TASK DETAILS: Below is some data. Retype exactly the lines starting at the one with "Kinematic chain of" and ending at the one with "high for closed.".

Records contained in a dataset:
____

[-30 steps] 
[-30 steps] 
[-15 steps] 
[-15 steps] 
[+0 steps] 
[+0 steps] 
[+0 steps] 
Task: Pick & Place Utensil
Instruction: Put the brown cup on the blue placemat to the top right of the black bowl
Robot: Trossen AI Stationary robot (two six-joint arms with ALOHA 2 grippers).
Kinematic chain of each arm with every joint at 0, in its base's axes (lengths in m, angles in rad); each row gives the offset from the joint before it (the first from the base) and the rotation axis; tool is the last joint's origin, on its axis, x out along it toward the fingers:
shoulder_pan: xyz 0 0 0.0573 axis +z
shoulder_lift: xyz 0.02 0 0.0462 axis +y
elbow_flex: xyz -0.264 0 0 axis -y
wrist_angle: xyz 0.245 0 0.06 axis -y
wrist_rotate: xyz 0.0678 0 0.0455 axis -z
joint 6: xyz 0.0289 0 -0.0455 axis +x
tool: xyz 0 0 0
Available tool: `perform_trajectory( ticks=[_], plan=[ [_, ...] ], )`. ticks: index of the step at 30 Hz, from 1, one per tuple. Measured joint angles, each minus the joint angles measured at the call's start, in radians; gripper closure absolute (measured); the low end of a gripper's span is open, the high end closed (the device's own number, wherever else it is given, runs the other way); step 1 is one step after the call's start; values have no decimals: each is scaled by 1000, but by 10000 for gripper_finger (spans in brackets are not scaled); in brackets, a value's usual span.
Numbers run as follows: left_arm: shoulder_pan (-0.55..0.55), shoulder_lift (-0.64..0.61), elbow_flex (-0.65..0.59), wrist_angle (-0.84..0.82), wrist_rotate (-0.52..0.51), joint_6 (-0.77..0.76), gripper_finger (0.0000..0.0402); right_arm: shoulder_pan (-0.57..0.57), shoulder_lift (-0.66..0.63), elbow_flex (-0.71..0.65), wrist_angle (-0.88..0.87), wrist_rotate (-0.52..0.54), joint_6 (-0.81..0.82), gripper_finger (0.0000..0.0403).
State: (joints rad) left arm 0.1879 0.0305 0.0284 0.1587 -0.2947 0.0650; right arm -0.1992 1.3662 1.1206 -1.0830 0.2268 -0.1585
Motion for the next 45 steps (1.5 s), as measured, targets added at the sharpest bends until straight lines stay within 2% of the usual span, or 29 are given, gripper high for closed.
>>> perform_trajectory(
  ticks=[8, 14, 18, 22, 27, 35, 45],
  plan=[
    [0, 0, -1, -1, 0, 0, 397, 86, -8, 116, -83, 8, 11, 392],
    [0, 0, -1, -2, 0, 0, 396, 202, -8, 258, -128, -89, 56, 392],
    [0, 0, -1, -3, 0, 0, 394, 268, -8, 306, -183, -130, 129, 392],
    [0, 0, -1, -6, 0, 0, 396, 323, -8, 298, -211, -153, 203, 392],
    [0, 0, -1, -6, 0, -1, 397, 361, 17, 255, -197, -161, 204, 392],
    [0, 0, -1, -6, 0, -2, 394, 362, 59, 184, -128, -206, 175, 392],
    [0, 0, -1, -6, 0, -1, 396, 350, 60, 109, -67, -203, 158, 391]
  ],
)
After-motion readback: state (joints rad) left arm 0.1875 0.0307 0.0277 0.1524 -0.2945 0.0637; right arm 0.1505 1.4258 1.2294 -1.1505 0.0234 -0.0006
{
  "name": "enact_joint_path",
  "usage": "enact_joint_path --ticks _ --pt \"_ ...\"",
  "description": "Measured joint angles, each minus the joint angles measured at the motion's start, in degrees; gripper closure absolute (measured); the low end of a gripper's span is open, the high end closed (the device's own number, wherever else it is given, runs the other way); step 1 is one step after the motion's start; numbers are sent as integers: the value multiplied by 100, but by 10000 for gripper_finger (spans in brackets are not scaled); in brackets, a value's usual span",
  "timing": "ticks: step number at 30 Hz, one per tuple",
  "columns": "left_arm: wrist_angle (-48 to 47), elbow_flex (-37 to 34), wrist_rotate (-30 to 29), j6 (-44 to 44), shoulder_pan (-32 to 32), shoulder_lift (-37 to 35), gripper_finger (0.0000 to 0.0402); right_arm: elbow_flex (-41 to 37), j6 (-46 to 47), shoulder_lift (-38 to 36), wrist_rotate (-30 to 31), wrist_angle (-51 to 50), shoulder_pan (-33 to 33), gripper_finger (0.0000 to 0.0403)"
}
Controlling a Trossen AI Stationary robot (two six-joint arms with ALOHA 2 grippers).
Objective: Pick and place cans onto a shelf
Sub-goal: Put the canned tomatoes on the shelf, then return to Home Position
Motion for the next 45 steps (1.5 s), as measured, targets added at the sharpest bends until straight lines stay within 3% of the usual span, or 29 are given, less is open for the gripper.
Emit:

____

ANSWER:
Kinematic chain of each arm with every joint at 0, in its base's axes (lengths in m, angles in rad); each row gives the offset from the joint before it (the first from the base) and the rotation axis; tool is the last joint's origin, on its axis, x out along it toward the fingers:
shoulder_pan: xyz 0 0 0.0573 axis +z
shoulder_lift: xyz 0.02 0 0.0462 axis +y
elbow_flex: xyz -0.264 0 0 axis -y
wrist_angle: xyz 0.245 0 0.06 axis -y
wrist_rotate: xyz 0.0678 0 0.0455 axis -z
joint 6: xyz 0.0289 0 -0.0455 axis +x
tool: xyz 0 0 0
Available tool: `perform_trajectory( ticks=[_], plan=[ [_, ...] ], )`. ticks: index of the step at 30 Hz, from 1, one per tuple. Measured joint angles, each minus the joint angles measured at the call's start, in radians; gripper closure absolute (measured); the low end of a gripper's span is open, the high end closed (the device's own number, wherever else it is given, runs the other way); step 1 is one step after the call's start; values have no decimals: each is scaled by 1000, but by 10000 for gripper_finger (spans in brackets are not scaled); in brackets, a value's usual span.
Numbers run as follows: left_arm: shoulder_pan (-0.55..0.55), shoulder_lift (-0.64..0.61), elbow_flex (-0.65..0.59), wrist_angle (-0.84..0.82), wrist_rotate (-0.52..0.51), joint_6 (-0.77..0.76), gripper_finger (0.0000..0.0402); right_arm: shoulder_pan (-0.57..0.57), shoulder_lift (-0.66..0.63), elbow_flex (-0.71..0.65), wrist_angle (-0.88..0.87), wrist_rotate (-0.52..0.54), joint_6 (-0.81..0.82), gripper_finger (0.0000..0.0403).
State: (joints rad) left arm 0.1879 0.0305 0.0284 0.1587 -0.2947 0.0650; right arm -0.1992 1.3662 1.1206 -1.0830 0.2268 -0.1585
Motion for the next 45 steps (1.5 s), as measured, targets added at the sharpest bends until straight lines stay within 2% of the usual span, or 29 are given, gripper high for closed.

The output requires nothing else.